**WHAT IS BEING ASKED**
Exactly as shown below, retype every line of the data.

Start of EXCERPTED RECORDS

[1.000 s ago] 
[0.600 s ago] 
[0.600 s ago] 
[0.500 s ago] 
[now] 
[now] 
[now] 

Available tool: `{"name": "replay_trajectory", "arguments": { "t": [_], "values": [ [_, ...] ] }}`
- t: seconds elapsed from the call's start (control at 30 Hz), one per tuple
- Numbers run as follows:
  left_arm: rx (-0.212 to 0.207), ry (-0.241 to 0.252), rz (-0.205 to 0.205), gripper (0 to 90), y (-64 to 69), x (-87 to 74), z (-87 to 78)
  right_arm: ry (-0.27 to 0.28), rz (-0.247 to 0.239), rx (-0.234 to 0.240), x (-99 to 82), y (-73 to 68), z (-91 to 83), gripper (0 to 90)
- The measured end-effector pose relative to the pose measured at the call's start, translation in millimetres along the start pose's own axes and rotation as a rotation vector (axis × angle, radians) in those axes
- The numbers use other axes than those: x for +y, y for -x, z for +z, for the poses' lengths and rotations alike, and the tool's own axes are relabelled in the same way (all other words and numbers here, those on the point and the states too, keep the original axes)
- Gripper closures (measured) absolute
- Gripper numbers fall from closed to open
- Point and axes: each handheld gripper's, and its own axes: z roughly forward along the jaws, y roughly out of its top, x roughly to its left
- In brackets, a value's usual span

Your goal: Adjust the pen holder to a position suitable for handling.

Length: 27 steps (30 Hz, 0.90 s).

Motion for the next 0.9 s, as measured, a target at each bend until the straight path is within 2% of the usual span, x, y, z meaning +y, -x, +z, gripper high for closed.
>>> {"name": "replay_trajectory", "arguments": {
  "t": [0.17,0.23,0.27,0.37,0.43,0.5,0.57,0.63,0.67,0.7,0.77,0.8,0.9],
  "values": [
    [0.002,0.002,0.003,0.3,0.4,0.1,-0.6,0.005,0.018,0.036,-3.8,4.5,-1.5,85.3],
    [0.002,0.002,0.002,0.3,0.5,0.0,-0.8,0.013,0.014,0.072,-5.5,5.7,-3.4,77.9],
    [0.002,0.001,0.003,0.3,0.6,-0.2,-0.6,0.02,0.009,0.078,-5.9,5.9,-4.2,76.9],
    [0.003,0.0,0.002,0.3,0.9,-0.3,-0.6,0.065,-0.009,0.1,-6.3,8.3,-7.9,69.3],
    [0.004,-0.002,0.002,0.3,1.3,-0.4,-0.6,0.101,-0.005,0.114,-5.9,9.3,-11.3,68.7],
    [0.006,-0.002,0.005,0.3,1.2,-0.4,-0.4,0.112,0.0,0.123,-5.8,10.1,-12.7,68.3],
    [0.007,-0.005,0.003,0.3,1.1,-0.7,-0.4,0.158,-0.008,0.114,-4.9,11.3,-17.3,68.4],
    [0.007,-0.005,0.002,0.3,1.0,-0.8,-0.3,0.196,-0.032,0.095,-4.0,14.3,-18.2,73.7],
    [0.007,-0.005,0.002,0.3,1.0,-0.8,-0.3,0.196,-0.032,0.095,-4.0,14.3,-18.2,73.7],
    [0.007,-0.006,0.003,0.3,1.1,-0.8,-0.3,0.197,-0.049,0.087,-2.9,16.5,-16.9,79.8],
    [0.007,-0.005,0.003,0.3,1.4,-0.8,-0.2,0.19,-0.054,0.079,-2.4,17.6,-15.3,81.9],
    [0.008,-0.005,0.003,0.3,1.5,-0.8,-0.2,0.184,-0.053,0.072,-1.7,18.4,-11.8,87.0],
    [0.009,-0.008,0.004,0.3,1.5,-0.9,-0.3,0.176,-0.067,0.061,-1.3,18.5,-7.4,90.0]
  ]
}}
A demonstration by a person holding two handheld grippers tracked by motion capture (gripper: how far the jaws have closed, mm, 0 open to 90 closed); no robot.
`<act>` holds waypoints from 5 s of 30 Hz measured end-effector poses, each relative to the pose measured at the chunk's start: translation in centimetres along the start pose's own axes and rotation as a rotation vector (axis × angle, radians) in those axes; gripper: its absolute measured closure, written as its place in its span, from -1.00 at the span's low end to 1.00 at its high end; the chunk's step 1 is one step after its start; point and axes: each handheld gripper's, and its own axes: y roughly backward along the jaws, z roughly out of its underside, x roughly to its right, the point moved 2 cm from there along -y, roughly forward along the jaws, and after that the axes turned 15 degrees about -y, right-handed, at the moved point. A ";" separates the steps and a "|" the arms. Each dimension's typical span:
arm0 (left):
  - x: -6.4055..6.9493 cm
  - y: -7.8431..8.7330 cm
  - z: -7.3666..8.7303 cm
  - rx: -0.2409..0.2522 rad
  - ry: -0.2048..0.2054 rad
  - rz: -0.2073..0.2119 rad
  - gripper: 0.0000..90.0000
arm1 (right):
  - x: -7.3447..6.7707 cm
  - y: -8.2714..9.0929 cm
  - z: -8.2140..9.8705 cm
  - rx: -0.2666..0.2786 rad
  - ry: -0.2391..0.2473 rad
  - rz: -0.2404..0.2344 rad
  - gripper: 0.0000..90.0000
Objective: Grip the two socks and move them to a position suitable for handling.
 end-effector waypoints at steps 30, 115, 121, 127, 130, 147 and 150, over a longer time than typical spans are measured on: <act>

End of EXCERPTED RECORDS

**RESPONSE BOX**
[1.000 s ago] 
[0.600 s ago] 
[0.600 s ago] 
[0.500 s ago] 
[now] 
[now] 
[now] 

Available tool: `{"name": "replay_trajectory", "arguments": { "t": [_], "values": [ [_, ...] ] }}`
- t: seconds elapsed from the call's start (control at 30 Hz), one per tuple
- Numbers run as follows:
  left_arm: rx (-0.212 to 0.207), ry (-0.241 to 0.252), rz (-0.205 to 0.205), gripper (0 to 90), y (-64 to 69), x (-87 to 74), z (-87 to 78)
  right_arm: ry (-0.27 to 0.28), rz (-0.247 to 0.239), rx (-0.234 to 0.240), x (-99 to 82), y (-73 to 68), z (-91 to 83), gripper (0 to 90)
- The measured end-effector pose relative to the pose measured at the call's start, translation in millimetres along the start pose's own axes and rotation as a rotation vector (axis × angle, radians) in those axes
- The numbers use other axes than those: x for +y, y for -x, z for +z, for the poses' lengths and rotations alike, and the tool's own axes are relabelled in the same way (all other words and numbers here, those on the point and the states too, keep the original axes)
- Gripper closures (measured) absolute
- Gripper numbers fall from closed to open
- Point and axes: each handheld gripper's, and its own axes: z roughly forward along the jaws, y roughly out of its top, x roughly to its left
- In brackets, a value's usual span

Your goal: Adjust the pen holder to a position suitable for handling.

Length: 27 steps (30 Hz, 0.90 s).

Motion for the next 0.9 s, as measured, a target at each bend until the straight path is within 2% of the usual span, x, y, z meaning +y, -x, +z, gripper high for closed.
>>> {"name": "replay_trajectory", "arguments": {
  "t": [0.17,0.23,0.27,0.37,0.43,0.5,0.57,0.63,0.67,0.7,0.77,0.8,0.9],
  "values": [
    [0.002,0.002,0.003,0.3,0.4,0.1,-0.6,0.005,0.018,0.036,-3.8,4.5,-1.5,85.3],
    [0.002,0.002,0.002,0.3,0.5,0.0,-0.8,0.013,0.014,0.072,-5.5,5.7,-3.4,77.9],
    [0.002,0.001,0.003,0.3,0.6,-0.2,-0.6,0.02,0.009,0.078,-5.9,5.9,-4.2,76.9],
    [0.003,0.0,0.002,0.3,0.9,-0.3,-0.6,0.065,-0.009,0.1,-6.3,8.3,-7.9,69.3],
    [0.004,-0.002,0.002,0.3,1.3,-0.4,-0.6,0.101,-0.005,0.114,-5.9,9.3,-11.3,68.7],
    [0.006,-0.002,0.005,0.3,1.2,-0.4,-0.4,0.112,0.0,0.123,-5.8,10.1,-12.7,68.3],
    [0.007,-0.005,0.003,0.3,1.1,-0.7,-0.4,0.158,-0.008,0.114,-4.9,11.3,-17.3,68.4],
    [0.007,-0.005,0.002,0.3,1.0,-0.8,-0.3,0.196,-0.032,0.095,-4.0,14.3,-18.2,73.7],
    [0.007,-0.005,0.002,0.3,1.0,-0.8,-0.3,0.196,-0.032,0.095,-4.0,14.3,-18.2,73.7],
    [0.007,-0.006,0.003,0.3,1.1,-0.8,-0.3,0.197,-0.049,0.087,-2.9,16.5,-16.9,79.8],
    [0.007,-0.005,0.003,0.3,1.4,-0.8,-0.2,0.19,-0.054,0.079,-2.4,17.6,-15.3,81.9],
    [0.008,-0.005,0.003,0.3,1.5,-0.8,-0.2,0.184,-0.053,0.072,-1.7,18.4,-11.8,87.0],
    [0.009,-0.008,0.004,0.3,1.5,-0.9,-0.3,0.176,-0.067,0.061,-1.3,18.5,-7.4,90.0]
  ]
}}
A demonstration by a person holding two handheld grippers tracked by motion capture (gripper: how far the jaws have closed, mm, 0 open to 90 closed); no robot.
`<act>` holds waypoints from 5 s of 30 Hz measured end-effector poses, each relative to the pose measured at the chunk's start: translation in centimetres along the start pose's own axes and rotation as a rotation vector (axis × angle, radians) in those axes; gripper: its absolute measured closure, written as its place in its span, from -1.00 at the span's low end to 1.00 at its high end; the chunk's step 1 is one step after its start; point and axes: each handheld gripper's, and its own axes: y roughly backward along the jaws, z roughly out of its underside, x roughly to its right, the point moved 2 cm from there along -y, roughly forward along the jaws, and after that the axes turned 15 degrees about -y, right-handed, at the moved point. A ";" separates the steps and a "|" the arms. Each dimension's typical span:
arm0 (left):
  - x: -6.4055..6.9493 cm
  - y: -7.8431..8.7330 cm
  - z: -7.3666..8.7303 cm
  - rx: -0.2409..0.2522 rad
  - ry: -0.2048..0.2054 rad
  - rz: -0.2073..0.2119 rad
  - gripper: 0.0000..90.0000
arm1 (right):
  - x: -7.3447..6.7707 cm
  - y: -8.2714..9.0929 cm
  - z: -8.2140..9.8705 cm
  - rx: -0.2666..0.2786 rad
  - ry: -0.2391..0.2473 rad
  - rz: -0.2404..0.2344 rad
  - gripper: 0.0000..90.0000
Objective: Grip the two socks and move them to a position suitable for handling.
 end-effector waypoints at steps 30, 115, 121, 127, 130, 147 and 150, over a longer time than typical spans are measured on: <act>

The output is now complete.